As we all remember, the UConn men’s basketball team struggled a great deal this season. The Huskies limped to a 14-18 record in their worst finish in the last thirty years. Not ideal.
There’s reason to be hopeful for the future, though. Everyone will be a year older next season, and new head coach Dan Hurley has talent returning. While everyone knows Jalen Adams and Christian Vital, this year’s freshmen didn’t get nearly the playing time as the lineup’s mainstays—no one was on the floor for even 500 minutes this season.
That doesn’t mean they weren’t important, of course. With four (five, if you count a redshirt, which we do) freshmen on the roster this year, they all were able to get enough looks to get a solid evaluation of the players they are now, and who they might be in the future.
Let’s take a look at each one, and discuss what strengths they bring to the team, where they need to improve, and what type of impact they have.
Josh Carlton was UConn’s most impressive freshman for most of the season, as he was tasked with responsibilities far above what would reasonably be expected from a newcomer. He was up for the task and often succeeded in difficult roles, but there was naturally a learning curve.
Carlton emerged as the Huskies’ top interior defender, a natural offensive rebounder, and a solid scorer in the post. He could benefit from better footwork, improving his lateral quickness to make him an even better defensive player, and better decision-making with the ball in his hands.
While Carlton is far from a finished product, the skills he already has suggests he doesn’t need a restructuring of the way he plays, just some refinement. Carlton was a huge plus to the Huskies this past season, leaving many wondering why he wasn’t getting more playing time, but he should be in line for big minutes next year if he stays.
Isaiah Whaley is a very different player than his complement and natural frontcourt partner Carlton, but their impacts were pretty similar. Whaley was also a strong defender from the first game of the year, but in a different role. While Carlton guarded the big men, Whaley was a roaming player, guarding taller perimeter players and big men alike, and excelling in help defense.
Whaley offered a more versatile offensive game than Carlton too, having more range and touch than his counterpart.
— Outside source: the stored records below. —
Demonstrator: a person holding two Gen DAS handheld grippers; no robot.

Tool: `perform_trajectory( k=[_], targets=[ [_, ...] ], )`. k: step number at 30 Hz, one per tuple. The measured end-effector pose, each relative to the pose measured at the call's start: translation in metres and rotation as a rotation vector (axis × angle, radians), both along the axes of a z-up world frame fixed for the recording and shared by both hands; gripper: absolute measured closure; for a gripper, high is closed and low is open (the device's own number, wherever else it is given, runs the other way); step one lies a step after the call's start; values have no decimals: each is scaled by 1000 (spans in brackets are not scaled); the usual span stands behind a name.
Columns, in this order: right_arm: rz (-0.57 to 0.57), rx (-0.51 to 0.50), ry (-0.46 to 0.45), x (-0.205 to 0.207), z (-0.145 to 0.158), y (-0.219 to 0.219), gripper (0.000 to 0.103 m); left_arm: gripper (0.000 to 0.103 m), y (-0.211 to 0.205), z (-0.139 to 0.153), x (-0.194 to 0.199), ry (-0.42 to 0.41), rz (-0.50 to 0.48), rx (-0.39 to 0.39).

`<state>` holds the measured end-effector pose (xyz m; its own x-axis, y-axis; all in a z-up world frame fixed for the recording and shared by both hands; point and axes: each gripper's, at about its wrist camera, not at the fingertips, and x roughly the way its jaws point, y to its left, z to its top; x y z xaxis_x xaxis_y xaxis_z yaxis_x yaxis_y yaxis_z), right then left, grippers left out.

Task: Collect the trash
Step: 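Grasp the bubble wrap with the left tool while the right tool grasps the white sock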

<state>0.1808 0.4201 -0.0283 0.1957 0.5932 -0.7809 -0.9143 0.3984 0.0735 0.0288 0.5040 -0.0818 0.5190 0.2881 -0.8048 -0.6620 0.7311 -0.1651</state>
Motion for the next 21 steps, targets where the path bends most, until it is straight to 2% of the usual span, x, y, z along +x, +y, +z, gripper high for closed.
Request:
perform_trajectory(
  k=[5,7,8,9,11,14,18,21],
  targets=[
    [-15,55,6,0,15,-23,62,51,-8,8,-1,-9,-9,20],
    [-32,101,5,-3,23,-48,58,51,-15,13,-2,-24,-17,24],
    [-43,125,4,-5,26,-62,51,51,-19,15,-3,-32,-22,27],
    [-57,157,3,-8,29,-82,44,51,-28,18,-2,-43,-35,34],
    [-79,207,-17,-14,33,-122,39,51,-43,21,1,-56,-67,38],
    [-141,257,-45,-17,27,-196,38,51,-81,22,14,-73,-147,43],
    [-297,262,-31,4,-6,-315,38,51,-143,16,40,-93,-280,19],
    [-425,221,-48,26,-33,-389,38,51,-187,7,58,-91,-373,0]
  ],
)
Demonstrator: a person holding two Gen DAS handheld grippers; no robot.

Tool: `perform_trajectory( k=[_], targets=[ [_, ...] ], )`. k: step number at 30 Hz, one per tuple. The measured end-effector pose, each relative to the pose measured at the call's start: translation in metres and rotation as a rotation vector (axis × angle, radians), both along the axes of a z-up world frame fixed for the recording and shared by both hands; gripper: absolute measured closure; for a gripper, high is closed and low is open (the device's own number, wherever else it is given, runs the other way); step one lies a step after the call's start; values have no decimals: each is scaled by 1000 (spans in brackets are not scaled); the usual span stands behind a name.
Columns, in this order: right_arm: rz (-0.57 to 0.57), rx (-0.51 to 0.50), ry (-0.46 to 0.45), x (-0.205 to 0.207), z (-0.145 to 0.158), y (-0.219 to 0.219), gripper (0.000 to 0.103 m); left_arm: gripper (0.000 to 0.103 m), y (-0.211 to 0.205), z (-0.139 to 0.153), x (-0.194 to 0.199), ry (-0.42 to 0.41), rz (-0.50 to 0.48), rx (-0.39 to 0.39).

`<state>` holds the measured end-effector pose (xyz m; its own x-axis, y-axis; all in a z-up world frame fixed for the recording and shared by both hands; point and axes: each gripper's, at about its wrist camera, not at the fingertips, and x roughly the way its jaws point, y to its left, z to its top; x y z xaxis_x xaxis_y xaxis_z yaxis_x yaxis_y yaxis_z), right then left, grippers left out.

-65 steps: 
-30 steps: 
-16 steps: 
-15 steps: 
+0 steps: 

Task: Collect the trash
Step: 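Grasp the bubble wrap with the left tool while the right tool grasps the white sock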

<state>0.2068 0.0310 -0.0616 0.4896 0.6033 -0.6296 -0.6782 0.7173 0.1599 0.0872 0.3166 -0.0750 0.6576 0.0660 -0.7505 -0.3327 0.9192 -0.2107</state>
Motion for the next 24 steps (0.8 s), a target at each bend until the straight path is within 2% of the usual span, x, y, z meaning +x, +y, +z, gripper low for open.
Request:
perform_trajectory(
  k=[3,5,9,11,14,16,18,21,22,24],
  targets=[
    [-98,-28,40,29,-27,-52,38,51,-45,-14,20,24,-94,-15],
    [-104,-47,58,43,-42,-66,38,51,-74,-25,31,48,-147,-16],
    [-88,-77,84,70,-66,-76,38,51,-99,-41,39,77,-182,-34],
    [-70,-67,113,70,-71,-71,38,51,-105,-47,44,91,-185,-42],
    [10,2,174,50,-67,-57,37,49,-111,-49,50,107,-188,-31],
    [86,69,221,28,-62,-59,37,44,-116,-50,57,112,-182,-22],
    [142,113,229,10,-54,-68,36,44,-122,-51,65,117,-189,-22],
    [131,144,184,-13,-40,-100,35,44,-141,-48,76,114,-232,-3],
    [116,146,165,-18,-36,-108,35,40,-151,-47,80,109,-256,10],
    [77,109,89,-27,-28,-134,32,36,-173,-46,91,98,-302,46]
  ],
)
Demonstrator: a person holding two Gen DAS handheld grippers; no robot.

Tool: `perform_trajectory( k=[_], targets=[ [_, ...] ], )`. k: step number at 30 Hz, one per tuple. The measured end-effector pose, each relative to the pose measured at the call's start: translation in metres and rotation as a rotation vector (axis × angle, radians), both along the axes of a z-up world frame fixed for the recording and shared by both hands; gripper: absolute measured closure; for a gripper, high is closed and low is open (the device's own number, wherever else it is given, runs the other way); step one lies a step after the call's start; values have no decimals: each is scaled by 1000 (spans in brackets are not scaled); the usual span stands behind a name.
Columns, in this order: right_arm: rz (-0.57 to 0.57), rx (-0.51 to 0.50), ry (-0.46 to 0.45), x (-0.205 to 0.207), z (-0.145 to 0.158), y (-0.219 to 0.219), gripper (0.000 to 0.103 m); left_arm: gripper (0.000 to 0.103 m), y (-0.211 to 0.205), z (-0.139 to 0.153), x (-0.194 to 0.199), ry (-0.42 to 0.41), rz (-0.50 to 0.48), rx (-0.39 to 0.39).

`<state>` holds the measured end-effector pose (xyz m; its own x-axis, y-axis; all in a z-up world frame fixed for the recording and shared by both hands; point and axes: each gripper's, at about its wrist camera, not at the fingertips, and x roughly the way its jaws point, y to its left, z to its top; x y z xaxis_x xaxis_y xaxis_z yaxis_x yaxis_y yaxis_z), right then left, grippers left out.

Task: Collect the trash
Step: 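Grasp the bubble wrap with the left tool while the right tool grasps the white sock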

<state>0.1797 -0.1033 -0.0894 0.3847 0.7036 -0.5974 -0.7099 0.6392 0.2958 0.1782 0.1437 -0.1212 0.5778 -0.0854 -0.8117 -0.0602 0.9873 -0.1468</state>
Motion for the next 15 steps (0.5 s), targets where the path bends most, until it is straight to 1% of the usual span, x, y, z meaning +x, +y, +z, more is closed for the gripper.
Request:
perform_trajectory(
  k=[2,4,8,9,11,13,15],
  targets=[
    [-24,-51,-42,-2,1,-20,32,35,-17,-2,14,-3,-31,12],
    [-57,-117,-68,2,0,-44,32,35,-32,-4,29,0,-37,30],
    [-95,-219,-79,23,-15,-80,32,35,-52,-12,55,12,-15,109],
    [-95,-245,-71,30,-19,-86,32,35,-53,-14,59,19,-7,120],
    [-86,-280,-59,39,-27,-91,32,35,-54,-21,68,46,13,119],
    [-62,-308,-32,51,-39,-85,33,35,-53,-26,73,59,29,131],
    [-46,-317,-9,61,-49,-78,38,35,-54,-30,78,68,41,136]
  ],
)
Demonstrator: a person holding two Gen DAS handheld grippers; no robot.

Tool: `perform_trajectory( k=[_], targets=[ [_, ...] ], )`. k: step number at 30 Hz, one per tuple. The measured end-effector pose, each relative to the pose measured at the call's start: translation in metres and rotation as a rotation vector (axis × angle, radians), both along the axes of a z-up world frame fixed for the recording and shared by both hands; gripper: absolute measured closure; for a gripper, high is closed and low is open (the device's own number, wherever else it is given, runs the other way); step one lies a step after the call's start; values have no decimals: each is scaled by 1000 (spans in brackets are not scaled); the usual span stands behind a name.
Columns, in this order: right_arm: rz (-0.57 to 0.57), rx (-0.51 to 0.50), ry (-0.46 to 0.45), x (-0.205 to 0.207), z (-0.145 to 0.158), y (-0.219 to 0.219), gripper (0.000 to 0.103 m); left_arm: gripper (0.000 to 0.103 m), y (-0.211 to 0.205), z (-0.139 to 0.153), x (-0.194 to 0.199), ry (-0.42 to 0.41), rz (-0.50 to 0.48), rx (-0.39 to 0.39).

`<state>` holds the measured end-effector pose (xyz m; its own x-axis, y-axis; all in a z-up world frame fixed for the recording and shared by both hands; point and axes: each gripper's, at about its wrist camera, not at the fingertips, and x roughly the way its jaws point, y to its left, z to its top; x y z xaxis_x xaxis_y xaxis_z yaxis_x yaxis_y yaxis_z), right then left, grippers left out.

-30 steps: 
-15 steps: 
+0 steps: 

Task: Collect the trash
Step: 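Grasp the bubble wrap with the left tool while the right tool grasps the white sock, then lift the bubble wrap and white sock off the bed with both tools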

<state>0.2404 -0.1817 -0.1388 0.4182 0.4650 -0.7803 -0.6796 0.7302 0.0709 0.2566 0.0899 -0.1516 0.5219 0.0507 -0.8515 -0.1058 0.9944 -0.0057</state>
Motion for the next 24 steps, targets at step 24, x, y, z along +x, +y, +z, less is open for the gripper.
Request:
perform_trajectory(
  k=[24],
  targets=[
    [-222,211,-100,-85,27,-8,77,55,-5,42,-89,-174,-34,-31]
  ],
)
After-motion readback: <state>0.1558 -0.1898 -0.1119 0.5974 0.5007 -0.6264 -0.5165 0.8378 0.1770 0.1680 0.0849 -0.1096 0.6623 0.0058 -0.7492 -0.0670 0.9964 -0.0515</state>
I’d like to see him improve his shooting range to the point where his jumper can become a legitimate asset rather than a tool he only occasionally uses, and bulking up in the weight room this summer could help his defensive versatility. Whaley is going to continue to be a nice option for the UConn frontcourt as the team strives to reach the NCAA Tournament again. His role shouldn’t change too significantly next year.
Tyler Polley had perhaps the slowest start of any UConn player this season, but he followed it up with a genuinely strong ending to the season, finishing with a .417 three-point percentage and becoming the secondary outside shooting option that the Huskies needed all year. His defense needs a lot of work, but his instincts indicate he could improve here; he’s focused and locked in, he did make plays at times, and his frame means he could become a disruptor with more refinement.
He’ll need to work on his overall scoring (Polley shot only .231 from inside the arc this season), but UConn could use a three-point specialist too, and as long as Polley develops an adequate secondary offensive skill, he’ll be very useful to the team next year. A good next step for him would be to become a dependable scoring threat off the bench.
Mamadou Diarra might be the toughest player to evaluate on the entire UConn roster, as his effort and intensity didn’t always match his production on the court. He clearly got more comfortable and improved over the course of the season, but how much better he got is another question entirely.
Has his defense become good enough to be a legitimate asset, or is it just good enough for a bench player? Is his true scoring ability closer to the .411 field goal percentage he put up in non-conference play or the .714 mark he had in-conference? Is he a limited player or is he capable of developing secondary skills without having his primary skills atrophy? These are all questions that will need to be answered in the next season, but until we see the answers lean closer to the more optimistic options, Diarra is perfectly fine as a bruiser off the bench.
Alterique Gilbert hasn’t had much time to play during either his true or redshirt freshman seasons, but what we’ve seen so far has been mixed. Obviously, there’s more of a curve to a player with an injury history so extensive, and he deserves credit for battling through a lot of adversity, but the play didn’t look great in his six games this season.
His jump shot is still in need of major reworking, and he didn’t display the inside scoring ability we had hoped, hitting just .368 from inside the arc. Gilbert’s defensive play is strong, and a backcourt pairing of him and Christian Vital, despite being undersized, could shut down opponents. He’ll need to work on his scoring, and further development of his passing ability could result in a far more dynamic offense next season, but it’s just hard to know what to expect out of Gilbert given his injury situation. If he’s at full strength playing alongside Jalen Adams and Vital, it could be a pretty good scene.